TASK DESCRIPTION:
Set down the final stretch of the data, from the line that holds "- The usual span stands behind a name" through the last line, both included, with pictures left out.

INFORMATION SUPPLIED:

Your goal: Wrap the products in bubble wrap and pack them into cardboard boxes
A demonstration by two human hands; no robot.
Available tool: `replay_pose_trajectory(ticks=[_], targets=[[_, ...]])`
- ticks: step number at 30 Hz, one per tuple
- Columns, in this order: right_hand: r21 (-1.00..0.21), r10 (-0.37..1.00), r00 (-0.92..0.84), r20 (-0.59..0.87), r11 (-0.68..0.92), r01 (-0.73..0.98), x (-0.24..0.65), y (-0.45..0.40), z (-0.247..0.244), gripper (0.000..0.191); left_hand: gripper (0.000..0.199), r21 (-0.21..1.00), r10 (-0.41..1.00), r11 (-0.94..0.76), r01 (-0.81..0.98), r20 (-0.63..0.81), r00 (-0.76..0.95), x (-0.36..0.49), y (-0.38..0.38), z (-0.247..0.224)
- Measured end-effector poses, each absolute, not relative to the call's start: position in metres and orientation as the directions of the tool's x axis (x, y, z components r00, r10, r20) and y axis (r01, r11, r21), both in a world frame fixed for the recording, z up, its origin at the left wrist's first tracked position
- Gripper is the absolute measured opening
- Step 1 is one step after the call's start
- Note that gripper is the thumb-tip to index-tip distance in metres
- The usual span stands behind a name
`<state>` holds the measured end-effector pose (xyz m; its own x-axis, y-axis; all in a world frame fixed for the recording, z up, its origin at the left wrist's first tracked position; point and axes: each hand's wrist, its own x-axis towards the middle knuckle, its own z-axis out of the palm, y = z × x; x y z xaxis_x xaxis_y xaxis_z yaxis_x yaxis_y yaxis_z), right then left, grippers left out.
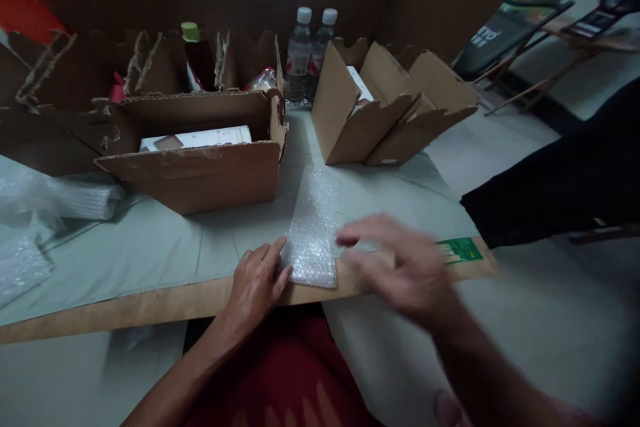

OUTPUT FOR THIS TASK:
- The usual span stands behind a name
`<state>` holds the measured end-effector pose (xyz m; its own x-axis, y-axis; all in a world frame fixed for the recording, z up, its origin at the left wrist's first tracked position; point and axes: each hand's wrist, its own x-axis towards the middle knuckle, its own z-axis out of the palm, y = z × x; x y z xaxis_x xaxis_y xaxis_z yaxis_x yaxis_y yaxis_z), right then left, grippers left out.

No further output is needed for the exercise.